*** Dataset entries Section Begins ***

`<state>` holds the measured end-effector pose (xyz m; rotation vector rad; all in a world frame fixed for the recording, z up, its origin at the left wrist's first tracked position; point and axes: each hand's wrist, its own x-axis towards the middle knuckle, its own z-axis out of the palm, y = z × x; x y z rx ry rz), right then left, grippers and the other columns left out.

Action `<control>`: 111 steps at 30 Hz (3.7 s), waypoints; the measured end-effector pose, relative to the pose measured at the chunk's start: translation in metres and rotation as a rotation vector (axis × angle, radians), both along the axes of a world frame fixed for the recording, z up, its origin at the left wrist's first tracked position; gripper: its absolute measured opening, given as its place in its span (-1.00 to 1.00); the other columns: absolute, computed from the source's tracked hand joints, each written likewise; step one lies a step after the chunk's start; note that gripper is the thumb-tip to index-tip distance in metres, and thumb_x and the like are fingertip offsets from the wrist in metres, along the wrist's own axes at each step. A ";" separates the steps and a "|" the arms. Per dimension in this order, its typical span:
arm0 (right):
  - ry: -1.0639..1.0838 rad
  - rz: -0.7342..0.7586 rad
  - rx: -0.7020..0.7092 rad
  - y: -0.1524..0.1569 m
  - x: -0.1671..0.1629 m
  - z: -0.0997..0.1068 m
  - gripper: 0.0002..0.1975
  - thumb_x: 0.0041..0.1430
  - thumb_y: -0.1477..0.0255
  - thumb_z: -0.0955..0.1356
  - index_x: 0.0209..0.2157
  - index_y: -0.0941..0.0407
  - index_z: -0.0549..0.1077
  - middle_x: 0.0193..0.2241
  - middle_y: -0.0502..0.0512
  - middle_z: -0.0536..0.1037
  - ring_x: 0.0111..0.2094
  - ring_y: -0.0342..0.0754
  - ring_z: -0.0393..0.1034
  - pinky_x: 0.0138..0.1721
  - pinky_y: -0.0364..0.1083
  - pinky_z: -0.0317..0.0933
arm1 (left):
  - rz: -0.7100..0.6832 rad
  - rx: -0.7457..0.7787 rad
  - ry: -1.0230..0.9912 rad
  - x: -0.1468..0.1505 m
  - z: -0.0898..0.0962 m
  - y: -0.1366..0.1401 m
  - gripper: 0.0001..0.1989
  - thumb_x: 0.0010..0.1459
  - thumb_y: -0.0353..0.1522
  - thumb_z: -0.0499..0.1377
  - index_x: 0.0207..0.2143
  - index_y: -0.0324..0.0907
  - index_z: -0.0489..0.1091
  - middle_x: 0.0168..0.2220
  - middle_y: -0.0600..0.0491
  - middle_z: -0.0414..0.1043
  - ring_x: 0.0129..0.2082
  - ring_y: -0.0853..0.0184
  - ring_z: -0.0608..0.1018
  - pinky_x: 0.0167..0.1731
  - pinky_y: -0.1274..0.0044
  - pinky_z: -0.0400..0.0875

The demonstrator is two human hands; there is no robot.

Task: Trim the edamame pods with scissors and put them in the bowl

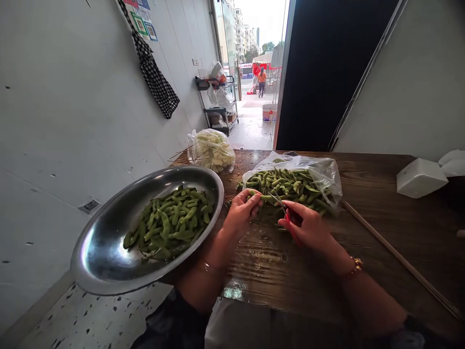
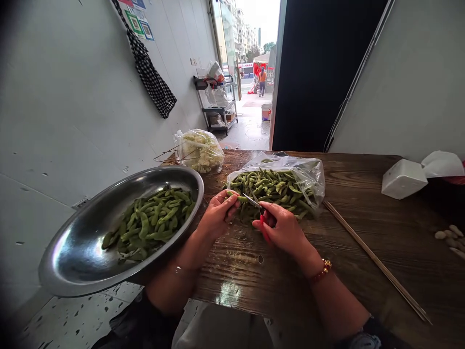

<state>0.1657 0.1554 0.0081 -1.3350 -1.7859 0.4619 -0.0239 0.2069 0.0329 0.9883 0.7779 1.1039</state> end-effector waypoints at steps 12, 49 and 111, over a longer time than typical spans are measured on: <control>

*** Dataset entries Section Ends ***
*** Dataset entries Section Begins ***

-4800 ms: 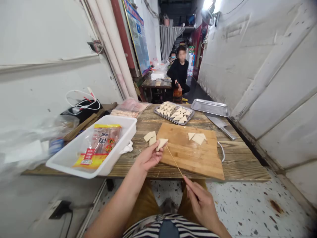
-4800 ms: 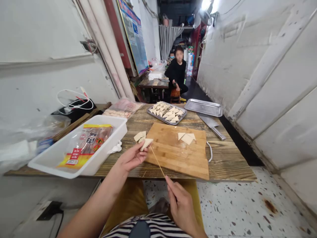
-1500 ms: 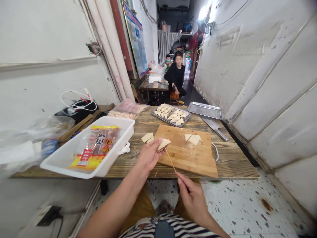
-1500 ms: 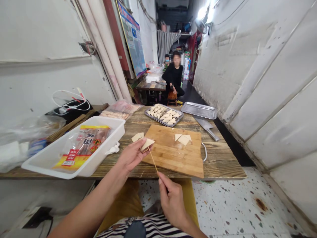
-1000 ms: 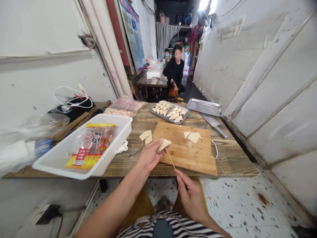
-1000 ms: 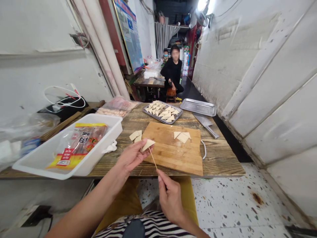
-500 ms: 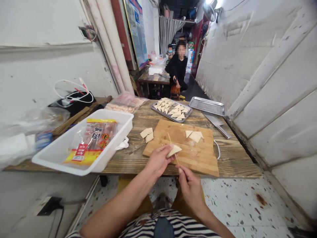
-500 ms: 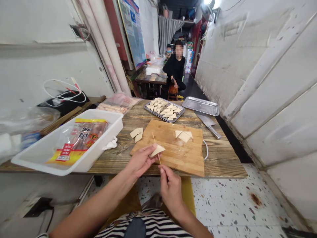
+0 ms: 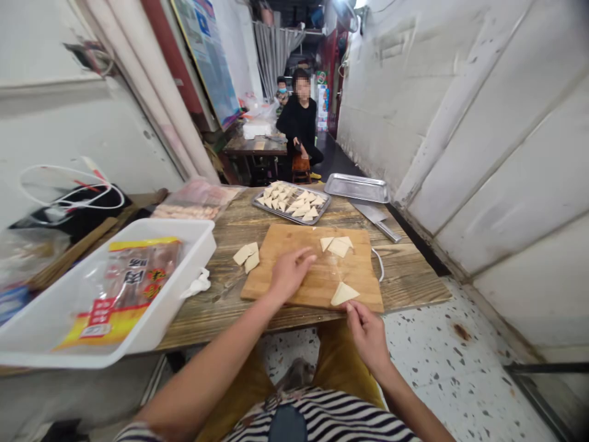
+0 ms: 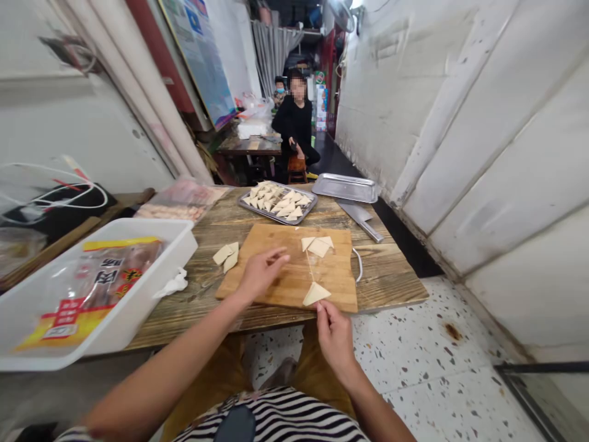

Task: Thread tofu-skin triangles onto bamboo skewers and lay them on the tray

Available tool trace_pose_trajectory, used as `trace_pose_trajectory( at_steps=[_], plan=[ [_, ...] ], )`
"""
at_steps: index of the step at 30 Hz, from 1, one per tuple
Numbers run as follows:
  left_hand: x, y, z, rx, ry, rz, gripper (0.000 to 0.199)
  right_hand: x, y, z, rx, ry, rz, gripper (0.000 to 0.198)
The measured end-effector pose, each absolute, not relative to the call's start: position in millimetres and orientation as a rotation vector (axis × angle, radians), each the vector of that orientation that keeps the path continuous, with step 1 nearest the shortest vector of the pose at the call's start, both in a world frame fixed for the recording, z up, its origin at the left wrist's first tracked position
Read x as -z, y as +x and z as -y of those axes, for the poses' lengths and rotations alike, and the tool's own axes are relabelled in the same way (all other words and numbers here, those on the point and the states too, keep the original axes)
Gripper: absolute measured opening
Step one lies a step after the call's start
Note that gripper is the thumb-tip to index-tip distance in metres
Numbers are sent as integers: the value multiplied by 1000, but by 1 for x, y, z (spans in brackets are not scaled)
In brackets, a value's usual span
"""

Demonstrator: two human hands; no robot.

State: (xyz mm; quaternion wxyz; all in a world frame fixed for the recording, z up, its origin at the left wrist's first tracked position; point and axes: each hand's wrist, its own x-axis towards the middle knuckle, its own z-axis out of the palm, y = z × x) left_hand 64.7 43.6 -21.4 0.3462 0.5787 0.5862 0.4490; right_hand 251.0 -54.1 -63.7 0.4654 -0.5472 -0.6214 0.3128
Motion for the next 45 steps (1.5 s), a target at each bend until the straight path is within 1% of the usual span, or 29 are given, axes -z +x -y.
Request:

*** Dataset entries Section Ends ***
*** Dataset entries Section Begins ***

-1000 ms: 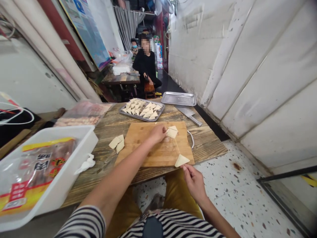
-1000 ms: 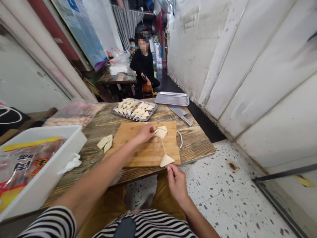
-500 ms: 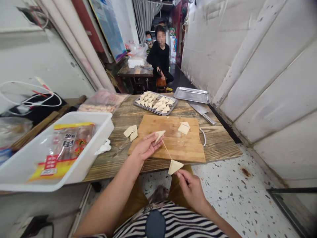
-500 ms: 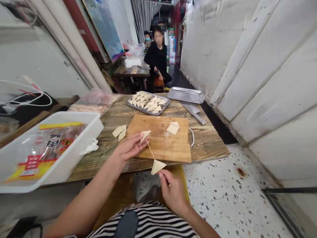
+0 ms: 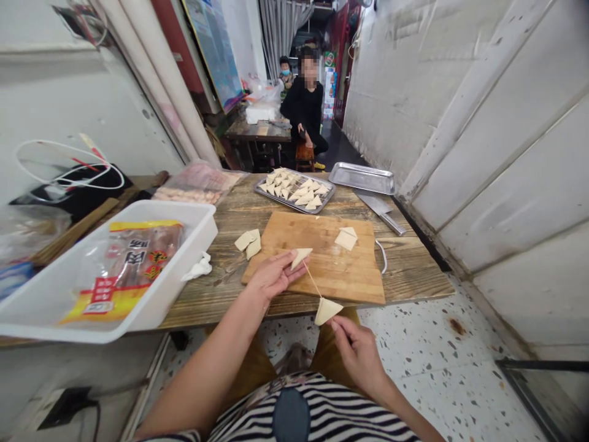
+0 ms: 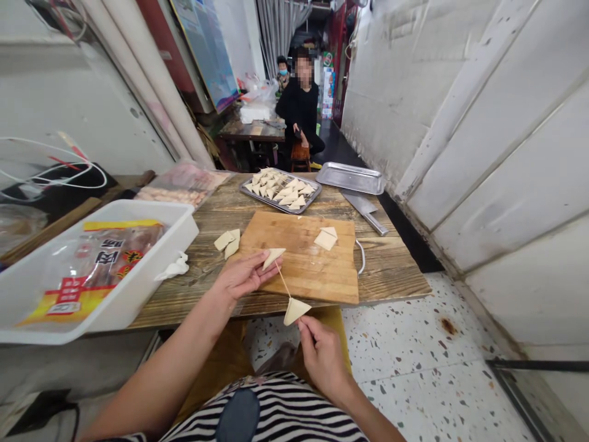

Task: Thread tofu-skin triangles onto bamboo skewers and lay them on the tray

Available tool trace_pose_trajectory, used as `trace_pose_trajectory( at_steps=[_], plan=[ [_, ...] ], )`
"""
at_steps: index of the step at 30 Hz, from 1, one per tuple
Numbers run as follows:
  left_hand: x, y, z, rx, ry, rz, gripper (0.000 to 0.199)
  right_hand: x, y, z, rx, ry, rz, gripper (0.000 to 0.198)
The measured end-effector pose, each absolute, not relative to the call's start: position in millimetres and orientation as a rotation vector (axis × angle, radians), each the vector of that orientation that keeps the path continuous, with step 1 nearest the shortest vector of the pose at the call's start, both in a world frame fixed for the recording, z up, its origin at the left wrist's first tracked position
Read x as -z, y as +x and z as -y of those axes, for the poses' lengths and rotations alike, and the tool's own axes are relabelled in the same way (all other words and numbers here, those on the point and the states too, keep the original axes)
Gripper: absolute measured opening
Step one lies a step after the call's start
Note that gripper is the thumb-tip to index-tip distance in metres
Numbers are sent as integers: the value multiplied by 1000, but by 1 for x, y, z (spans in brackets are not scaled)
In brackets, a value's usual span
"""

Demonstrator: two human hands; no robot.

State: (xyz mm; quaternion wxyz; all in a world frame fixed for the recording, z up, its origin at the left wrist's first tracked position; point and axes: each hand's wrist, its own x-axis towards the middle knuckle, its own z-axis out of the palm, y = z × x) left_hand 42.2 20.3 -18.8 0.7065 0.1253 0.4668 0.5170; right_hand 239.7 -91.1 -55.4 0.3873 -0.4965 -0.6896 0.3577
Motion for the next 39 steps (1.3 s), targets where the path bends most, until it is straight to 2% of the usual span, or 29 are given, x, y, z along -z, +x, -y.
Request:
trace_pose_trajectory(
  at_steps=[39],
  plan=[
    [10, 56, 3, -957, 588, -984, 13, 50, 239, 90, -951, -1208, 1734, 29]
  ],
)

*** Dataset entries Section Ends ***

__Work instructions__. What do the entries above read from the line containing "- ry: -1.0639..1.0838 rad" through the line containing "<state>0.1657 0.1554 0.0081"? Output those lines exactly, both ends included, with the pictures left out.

__Written solution__.
  - ry: -1.0639..1.0838 rad
  - rz: -0.7342..0.7586 rad
  - rx: -0.7020..0.7092 rad
  - y: -0.1524..0.1569 m
  - x: -0.1671..0.1629 m
  - z: -0.0997..0.1068 m
  - gripper: 0.0002..0.1975
  - thumb_x: 0.0041..0.1430
  - thumb_y: -0.1477..0.0255
  - thumb_z: -0.0955..0.1356
  - index_x: 0.0209..0.2157
  - index_y: -0.0941..0.0407
  - index_z: -0.0549..0.1077
  - middle_x: 0.0193..0.2241
  - middle_y: -0.0502..0.0512
  - middle_z: -0.0536..0.1037
  - ring_x: 0.0111..0.2094
  - ring_y: -0.0342..0.0754
  - ring_z: -0.0393..0.1034
  - pinky_x: 0.0138..0.1721
  - pinky_y: -0.0364..0.1083
  - pinky_z: -0.0317..0.0933
arm1 (left):
  - rz: -0.7100..0.6832 rad
  - rx: -0.7457..0.7787 rad
  - ry: -1.0230..0.9912 rad
  - x: -0.1468..0.1505 m
  - z: -0.0898..0.0962 m
  - y: -0.1366..0.1401 m
  - gripper: 0.0001..0.1989
  - thumb_x: 0.0010..0.1459
  - thumb_y: -0.0353..0.1522
  - thumb_z: -0.0499..0.1377
  - index_x: 0.0207..0.2143
  - index_y: -0.0324..0.0907
  - index_z: -0.0489..0.1091
  - middle_x: 0.0168..0.2220
  - middle_y: -0.0600..0.0491
  - middle_z: -0.0414..0.1043
  - ring_x: 0.0129..0.2082
  - ring_y: -0.0853..0.0184
  - ring_z: -0.0608..0.1018
  - pinky_x: 0.0167..0.1731
  - pinky_y: -0.1274..0.0044
  - pinky_z: -0.0400..0.0875

The demonstrator is two human hands; there is no robot.

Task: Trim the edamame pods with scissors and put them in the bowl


<state>0.1657 0.1554 0.0081 -1.3350 -1.7859 0.4619 -0.0239 0.2069 0.0329 0.9883 0.7779 1.1039</state> end-effector waypoints at steps 12, 49 and 111, over a longer time than typical spans are measured on: <control>

This output is complete as it stands.